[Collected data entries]
Segment Open

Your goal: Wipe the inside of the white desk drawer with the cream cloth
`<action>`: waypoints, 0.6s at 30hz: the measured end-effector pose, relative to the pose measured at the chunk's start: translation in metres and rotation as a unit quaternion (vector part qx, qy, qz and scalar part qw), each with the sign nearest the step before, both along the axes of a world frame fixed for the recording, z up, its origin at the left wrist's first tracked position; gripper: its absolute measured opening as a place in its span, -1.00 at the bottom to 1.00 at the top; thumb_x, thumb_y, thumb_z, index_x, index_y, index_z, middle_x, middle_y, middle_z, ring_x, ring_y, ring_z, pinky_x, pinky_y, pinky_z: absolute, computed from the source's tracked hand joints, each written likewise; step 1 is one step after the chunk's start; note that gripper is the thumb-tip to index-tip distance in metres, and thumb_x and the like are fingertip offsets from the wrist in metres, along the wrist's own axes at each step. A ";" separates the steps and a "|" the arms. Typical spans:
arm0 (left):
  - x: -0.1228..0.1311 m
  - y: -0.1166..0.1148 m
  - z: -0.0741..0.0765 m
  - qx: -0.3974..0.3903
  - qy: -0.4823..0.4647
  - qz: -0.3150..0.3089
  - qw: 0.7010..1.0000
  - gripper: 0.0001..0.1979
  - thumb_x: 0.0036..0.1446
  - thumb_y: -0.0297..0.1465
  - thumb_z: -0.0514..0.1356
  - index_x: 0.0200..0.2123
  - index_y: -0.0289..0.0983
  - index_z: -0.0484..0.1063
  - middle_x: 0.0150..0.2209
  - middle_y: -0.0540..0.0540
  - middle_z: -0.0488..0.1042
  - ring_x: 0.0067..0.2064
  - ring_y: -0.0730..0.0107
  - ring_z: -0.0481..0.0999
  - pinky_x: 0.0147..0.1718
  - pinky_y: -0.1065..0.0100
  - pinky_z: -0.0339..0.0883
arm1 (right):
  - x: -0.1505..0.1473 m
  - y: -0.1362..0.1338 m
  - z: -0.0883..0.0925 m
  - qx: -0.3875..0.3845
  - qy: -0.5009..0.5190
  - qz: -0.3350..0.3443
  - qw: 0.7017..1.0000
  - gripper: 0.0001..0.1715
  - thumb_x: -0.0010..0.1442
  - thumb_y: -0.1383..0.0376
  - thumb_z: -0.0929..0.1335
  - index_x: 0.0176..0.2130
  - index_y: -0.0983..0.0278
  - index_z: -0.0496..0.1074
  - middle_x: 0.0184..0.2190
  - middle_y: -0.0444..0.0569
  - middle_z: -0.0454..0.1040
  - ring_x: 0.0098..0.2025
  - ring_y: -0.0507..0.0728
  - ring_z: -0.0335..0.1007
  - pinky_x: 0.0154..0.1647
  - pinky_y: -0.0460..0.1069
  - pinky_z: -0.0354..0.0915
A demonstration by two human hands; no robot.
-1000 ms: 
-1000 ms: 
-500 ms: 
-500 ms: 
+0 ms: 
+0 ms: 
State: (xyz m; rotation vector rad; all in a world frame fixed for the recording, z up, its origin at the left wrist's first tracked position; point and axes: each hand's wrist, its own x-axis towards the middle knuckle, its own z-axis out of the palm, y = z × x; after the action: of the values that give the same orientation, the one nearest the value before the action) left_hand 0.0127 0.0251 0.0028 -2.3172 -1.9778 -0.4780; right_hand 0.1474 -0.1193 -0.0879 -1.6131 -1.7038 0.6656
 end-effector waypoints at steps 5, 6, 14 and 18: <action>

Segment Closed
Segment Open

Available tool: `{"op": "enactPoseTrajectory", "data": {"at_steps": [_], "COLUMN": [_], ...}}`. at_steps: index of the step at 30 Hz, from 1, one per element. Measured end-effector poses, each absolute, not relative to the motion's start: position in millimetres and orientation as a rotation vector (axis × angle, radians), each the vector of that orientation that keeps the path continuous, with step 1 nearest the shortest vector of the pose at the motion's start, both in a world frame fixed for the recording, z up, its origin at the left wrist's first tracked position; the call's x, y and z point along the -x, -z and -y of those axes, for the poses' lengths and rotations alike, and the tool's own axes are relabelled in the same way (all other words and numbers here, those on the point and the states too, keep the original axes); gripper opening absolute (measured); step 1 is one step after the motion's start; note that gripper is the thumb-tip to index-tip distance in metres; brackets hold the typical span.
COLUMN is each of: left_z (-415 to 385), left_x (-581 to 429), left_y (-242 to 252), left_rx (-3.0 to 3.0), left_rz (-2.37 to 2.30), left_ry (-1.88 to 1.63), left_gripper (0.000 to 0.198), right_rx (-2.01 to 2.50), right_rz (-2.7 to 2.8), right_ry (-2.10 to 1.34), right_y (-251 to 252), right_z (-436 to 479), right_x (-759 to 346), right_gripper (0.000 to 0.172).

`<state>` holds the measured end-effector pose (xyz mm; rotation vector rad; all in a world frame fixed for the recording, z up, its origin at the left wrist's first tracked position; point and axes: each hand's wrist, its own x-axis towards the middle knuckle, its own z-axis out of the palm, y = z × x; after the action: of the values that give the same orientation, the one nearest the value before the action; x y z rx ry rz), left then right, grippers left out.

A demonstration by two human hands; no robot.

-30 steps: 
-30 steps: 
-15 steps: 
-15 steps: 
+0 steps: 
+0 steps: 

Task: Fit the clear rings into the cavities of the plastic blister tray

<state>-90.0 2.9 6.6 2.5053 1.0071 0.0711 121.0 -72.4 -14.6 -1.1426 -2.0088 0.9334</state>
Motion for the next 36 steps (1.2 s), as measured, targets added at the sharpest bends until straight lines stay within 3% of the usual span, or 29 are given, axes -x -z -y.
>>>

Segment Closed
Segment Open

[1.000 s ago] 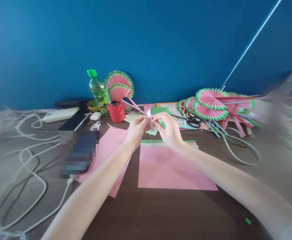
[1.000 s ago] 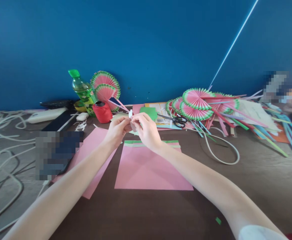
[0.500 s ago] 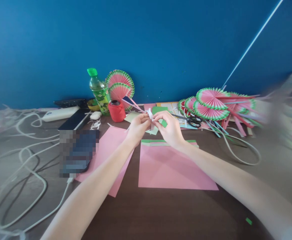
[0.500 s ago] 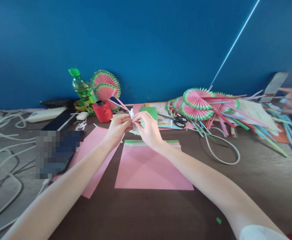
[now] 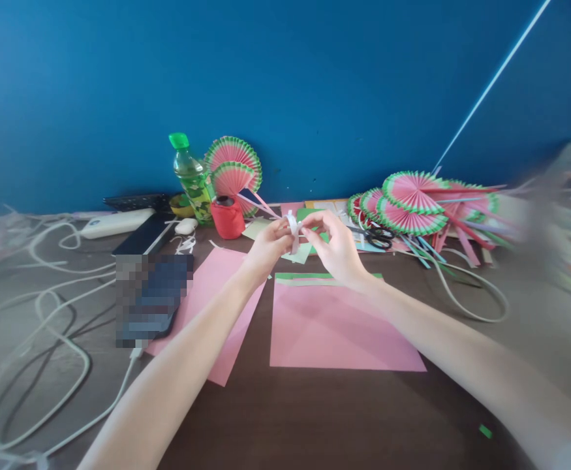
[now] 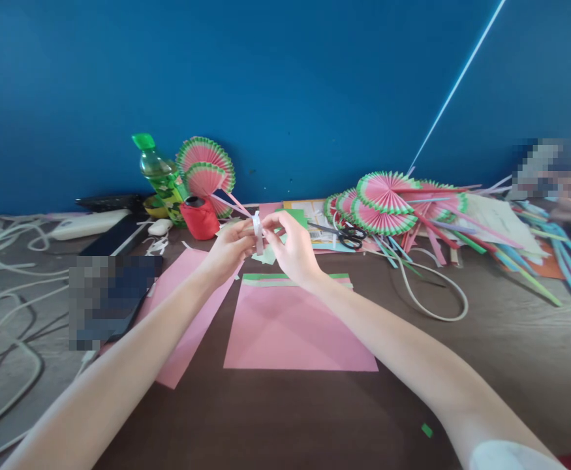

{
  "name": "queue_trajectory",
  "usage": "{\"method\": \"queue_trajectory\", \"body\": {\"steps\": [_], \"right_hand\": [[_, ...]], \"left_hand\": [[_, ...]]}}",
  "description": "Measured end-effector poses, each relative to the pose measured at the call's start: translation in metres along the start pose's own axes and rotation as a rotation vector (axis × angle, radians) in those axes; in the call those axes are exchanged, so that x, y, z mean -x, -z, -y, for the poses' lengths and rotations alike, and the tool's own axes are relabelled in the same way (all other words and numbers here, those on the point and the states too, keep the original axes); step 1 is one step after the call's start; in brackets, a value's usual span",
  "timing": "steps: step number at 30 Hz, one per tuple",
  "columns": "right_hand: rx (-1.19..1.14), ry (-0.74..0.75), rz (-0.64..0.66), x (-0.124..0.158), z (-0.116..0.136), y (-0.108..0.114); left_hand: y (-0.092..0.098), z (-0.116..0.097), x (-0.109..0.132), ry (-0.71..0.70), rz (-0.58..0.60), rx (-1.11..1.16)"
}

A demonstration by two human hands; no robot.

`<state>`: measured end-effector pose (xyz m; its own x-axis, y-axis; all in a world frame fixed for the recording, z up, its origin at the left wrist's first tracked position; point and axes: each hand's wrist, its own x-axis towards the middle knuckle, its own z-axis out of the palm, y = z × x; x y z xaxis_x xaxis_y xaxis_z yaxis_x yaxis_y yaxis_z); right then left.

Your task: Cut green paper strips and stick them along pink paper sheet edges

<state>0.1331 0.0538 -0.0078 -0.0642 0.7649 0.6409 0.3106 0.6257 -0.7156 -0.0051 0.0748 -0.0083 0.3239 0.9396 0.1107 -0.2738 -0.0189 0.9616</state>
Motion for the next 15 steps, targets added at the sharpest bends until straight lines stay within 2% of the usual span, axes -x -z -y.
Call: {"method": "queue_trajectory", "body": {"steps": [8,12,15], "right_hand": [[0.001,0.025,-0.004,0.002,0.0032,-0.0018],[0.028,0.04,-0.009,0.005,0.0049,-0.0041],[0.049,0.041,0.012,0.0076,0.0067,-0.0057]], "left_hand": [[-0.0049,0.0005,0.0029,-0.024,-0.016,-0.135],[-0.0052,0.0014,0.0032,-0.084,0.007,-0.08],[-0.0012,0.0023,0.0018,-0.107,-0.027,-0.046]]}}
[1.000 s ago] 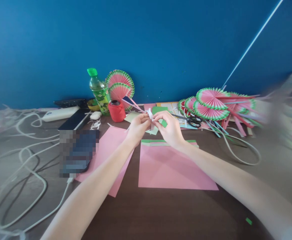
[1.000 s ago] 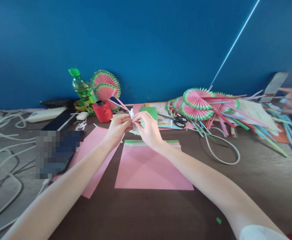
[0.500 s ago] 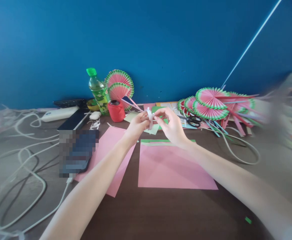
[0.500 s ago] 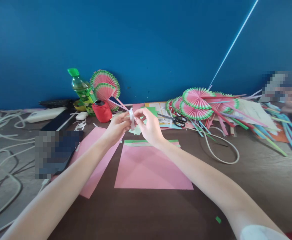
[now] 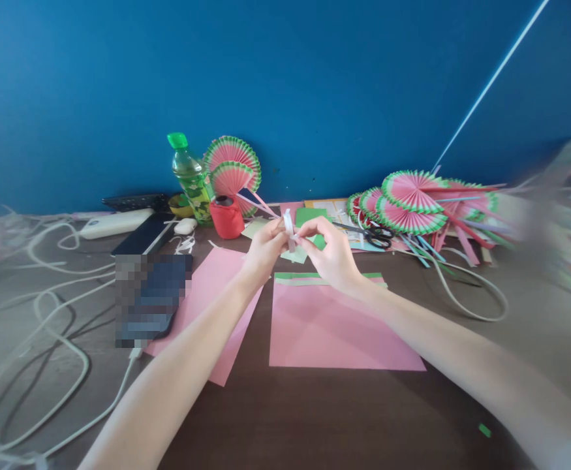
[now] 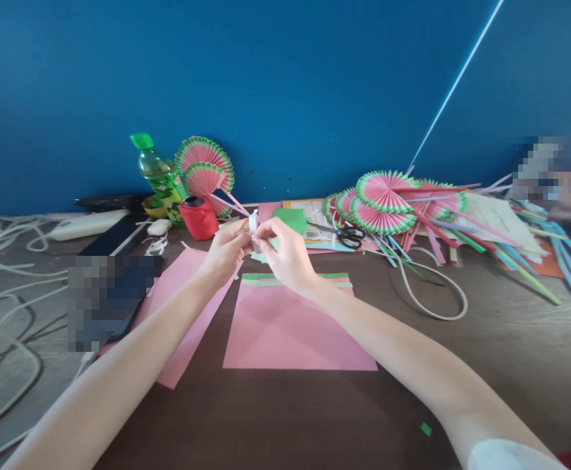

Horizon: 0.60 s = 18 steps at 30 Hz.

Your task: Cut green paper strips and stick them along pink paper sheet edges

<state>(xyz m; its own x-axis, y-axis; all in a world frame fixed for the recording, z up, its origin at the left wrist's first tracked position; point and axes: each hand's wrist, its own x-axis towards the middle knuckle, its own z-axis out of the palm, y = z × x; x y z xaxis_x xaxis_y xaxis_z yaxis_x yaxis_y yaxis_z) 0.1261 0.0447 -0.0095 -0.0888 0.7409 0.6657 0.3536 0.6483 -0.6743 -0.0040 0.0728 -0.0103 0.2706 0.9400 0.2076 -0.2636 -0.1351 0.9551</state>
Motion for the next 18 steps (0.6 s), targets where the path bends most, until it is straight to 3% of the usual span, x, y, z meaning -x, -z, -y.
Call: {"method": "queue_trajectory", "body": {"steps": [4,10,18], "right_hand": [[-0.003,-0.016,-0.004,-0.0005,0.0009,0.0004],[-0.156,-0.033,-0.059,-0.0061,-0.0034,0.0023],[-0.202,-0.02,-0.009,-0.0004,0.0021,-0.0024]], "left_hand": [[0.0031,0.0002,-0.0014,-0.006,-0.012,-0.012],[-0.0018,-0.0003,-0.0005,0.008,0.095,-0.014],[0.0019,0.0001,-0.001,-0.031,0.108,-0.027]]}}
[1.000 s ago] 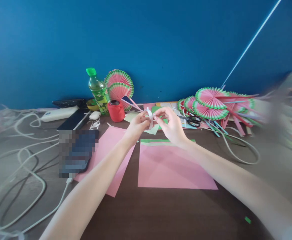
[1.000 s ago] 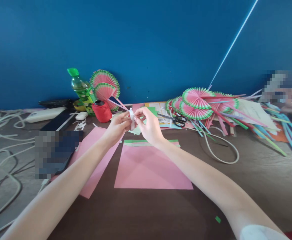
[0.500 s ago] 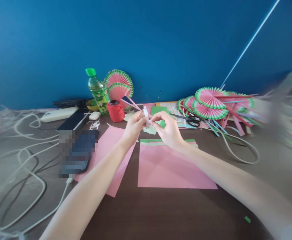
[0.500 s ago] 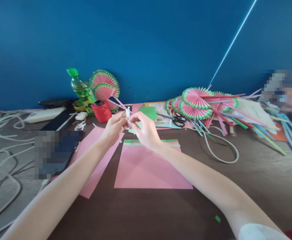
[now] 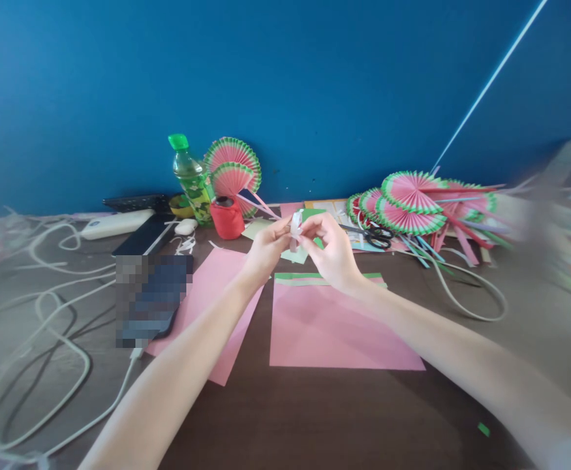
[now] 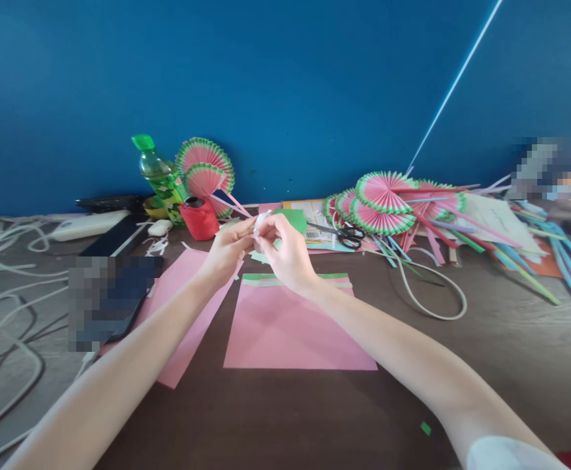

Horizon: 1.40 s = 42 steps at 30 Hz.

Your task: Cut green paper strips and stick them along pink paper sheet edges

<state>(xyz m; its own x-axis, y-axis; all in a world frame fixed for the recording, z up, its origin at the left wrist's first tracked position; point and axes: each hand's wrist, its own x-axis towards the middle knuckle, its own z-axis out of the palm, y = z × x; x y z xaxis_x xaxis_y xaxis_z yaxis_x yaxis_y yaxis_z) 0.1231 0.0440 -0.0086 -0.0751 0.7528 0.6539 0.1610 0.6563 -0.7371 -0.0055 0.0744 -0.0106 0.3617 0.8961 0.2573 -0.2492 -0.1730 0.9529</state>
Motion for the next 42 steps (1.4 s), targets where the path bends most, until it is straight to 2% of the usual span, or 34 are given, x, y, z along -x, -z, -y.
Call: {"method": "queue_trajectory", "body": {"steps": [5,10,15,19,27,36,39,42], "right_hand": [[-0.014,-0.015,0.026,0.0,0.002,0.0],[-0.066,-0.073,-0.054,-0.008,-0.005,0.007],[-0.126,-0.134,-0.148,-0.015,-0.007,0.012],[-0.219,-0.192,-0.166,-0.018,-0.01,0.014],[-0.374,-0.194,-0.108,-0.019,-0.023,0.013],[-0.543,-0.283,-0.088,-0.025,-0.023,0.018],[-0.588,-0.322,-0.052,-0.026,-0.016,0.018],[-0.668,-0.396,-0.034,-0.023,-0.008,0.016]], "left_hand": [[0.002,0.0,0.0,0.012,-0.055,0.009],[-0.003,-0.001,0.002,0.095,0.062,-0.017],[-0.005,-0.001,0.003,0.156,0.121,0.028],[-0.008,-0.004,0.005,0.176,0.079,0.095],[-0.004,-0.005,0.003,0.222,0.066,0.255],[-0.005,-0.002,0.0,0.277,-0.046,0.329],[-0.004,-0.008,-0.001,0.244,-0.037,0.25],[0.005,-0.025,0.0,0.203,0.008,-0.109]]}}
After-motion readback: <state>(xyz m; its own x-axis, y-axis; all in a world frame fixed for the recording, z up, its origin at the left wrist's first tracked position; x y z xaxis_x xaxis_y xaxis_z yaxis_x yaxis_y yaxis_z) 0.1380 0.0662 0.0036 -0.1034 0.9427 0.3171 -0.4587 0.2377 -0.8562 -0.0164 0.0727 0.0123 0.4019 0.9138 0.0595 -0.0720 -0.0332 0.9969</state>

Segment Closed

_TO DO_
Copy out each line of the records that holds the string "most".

_ANSWER SECTION_
Motion for the next 18 steps (0.6 s), targets where the path bends most, until it is straight to 3% of the usual span, x, y, z meaning -x, -z, -y.
Motion for the next 42 steps (1.4 s), targets where the path bends most, until it is straight to 2% of the usual span, or 34 are given, x, y, z along -x, -z, -y.

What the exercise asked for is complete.